Europe cracks down on U.S. tech with data ruling

5 stunning stats on Facebook
5 stunning stats on Facebook

Facebook and other big tech companies have just lost big time in Europe.

They might soon be forced to radically change the way they deal with user data after the European Union's top court ruled Tuesday that they can't simply hand it over to U.S. authorities.

The court declared invalid a 2000 "Safe Harbor" agreement that allowed Facebook (FB) and other tech firms to transfer users' data in huge quantities to their servers in the U.S. More than 4,000 companies, including giants like Google (GOOGL) and Amazon (AMZN), took advantage of the agreement.

The ruling could complicate life for the tech companies and U.S. intelligence services, and hurt Europe's economy.

The U.S. slammed the ruling. "We are deeply disappointed in today's decision from the European Court of Justice," said Penny Pritzker, U.S. Secretary of Commerce.

"[It] creates significant uncertainty for both U.S. and EU companies and consumers, and puts at risk the thriving transatlantic digital economy," she added.

The European Court of Justice ruled in favor of Austrian law student Max Schrems. He had complained about the way Facebook transfers his personal data to the U.S., where it can be accessed by authorities with little respect for his privacy.

He used documents exposed by the Wikileaks whistleblower Edward Snowden, and his allegations of mass spying by the U.S. intelligence services, to illustrate the problem.

In an interview with the BBC broadcast Monday, Snowden said he was ready to go to prison if U.S. authorities would accept a plea bargain.

The European court ruling is seen by some as part of a wider crackdown on big U.S. tech companies.

"It should be seen as part of a general trend - the European Court of Justice has been pro-privacy in a big way, making bold and strong decisions," said Paul Bernal, a data protection expert at the University of East Anglia.

The ruling was a "direct consequences of the Snowden revelations," he added.

Related: Google is spending millions more to lobby Europe

The ruling will have implication for all tech companies that used the deal to transfer data.

"This case is not about Facebook. The Advocate General himself said that Facebook has done nothing wrong," Facebook said in a statement.

Schrems called the decision "a major blow for U.S. global surveillance that heavily relies on private partners."

His complaint was first dismissed by the authorities in Ireland, where Facebook has its European base, because the data was covered by the transatlantic agreement.

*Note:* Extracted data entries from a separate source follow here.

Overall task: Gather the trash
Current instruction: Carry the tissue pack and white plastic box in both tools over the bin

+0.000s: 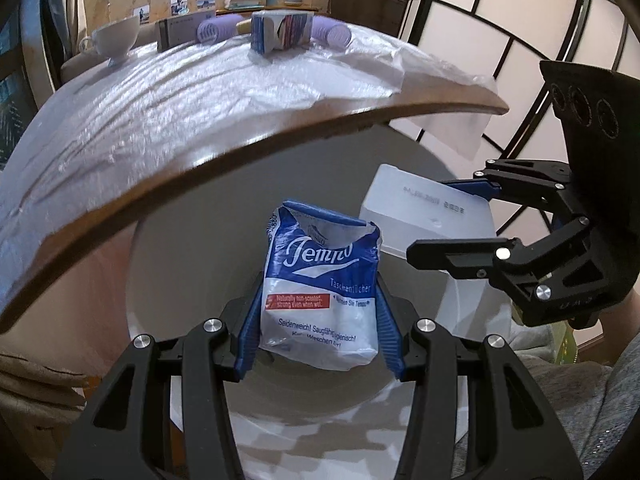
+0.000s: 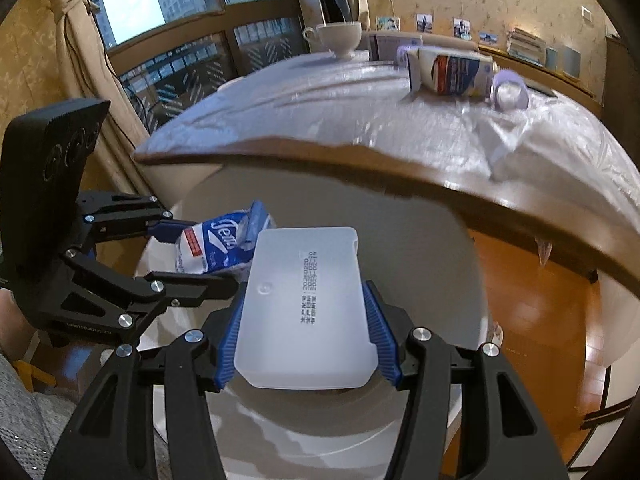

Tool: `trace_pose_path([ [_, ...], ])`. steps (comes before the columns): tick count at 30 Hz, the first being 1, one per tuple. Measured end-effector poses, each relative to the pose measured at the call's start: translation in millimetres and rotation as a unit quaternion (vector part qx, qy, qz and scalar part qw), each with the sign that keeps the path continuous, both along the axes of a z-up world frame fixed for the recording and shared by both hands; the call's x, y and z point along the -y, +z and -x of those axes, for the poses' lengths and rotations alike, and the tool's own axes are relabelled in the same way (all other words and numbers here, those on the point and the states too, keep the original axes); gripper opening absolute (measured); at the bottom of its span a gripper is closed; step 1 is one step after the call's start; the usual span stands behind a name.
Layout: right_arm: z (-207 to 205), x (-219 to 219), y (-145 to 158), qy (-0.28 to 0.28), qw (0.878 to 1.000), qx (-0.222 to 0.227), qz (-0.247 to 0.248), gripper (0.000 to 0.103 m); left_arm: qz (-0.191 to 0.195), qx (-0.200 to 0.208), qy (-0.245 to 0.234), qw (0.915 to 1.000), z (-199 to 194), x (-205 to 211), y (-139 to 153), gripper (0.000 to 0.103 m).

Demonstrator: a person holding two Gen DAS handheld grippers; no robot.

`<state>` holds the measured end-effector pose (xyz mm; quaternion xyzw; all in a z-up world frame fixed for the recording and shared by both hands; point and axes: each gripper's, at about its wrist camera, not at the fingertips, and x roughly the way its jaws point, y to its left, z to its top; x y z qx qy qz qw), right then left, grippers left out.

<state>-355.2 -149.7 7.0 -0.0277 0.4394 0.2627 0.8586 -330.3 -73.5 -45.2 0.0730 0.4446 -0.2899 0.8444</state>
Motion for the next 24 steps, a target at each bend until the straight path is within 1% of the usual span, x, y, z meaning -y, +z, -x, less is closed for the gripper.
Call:
trace_pose_path([
  [5, 2.2, -3.0, -10.9, -0.002, 1.0, -0.011, 0.011, 0.054, -0.009, -0.004, 0.003, 0.9999, 1.5, 0.9, -8.8, 0.051],
  [15, -0.3, -6.6, -23.0, -0.008, 0.999, -0.025, 0.022, 0.054, -0.028, -0.002, 0.005, 0.9996, 2.7, 5.0, -20.8, 0.05],
  [24, -4.3, -14.0, -26.3, -0.016, 0.999, -0.027, 0.032, 0.054, -0.041, -0.002, 0.008, 0.9991, 1.6, 7.2, -27.4, 0.051],
])
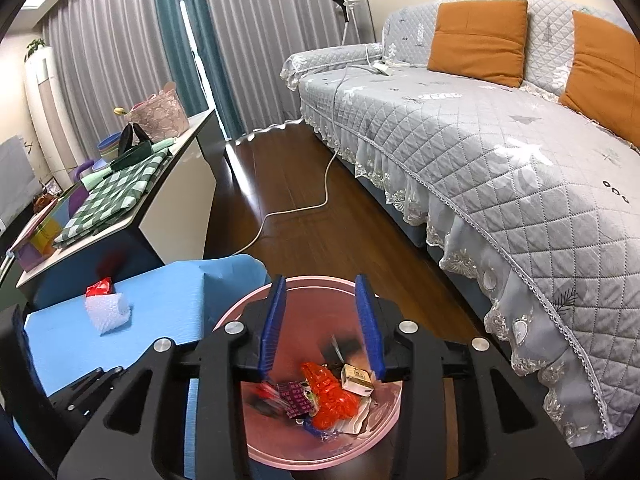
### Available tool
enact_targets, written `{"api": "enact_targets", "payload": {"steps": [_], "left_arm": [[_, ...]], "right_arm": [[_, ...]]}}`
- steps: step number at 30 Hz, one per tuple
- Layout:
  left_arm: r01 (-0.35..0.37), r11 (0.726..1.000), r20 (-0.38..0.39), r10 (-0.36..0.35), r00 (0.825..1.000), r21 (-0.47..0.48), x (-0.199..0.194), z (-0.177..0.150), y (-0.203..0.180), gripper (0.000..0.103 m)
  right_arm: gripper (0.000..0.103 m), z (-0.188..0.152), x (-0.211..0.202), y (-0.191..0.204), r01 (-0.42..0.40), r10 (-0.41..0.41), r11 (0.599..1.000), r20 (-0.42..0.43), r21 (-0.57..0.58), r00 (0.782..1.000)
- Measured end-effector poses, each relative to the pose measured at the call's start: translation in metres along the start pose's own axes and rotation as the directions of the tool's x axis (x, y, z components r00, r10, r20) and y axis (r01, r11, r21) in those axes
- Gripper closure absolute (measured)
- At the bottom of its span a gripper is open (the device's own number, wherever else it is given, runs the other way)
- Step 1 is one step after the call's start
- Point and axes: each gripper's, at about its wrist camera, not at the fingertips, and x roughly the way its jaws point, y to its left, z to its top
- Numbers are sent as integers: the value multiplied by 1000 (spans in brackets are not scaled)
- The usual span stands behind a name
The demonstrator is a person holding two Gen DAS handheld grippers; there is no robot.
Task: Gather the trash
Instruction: 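Open the left tool over the bin while the right tool releases the elastic band, then move both open tools back to the red plastic bag and white foam mesh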
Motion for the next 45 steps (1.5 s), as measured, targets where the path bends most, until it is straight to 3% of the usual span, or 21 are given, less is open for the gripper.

But the court said Tuesday individual EU member countries are now required to investigate such complaints independently, and should have the right to ban U.S. companies from transferring data in the future.

"We expect that a suspension of Safe Harbor will negatively impact Europe's economy, hurt small and medium sized enterprises, and the consumers who use their services, the most," said Christian Borggree, director of the Computer & Communications Industry Association.

Facebook said it was "imperative that EU and US governments ensure that they continue to provide reliable methods for lawful data transfers and resolve any issues relating to national security."

The court's ruling is final.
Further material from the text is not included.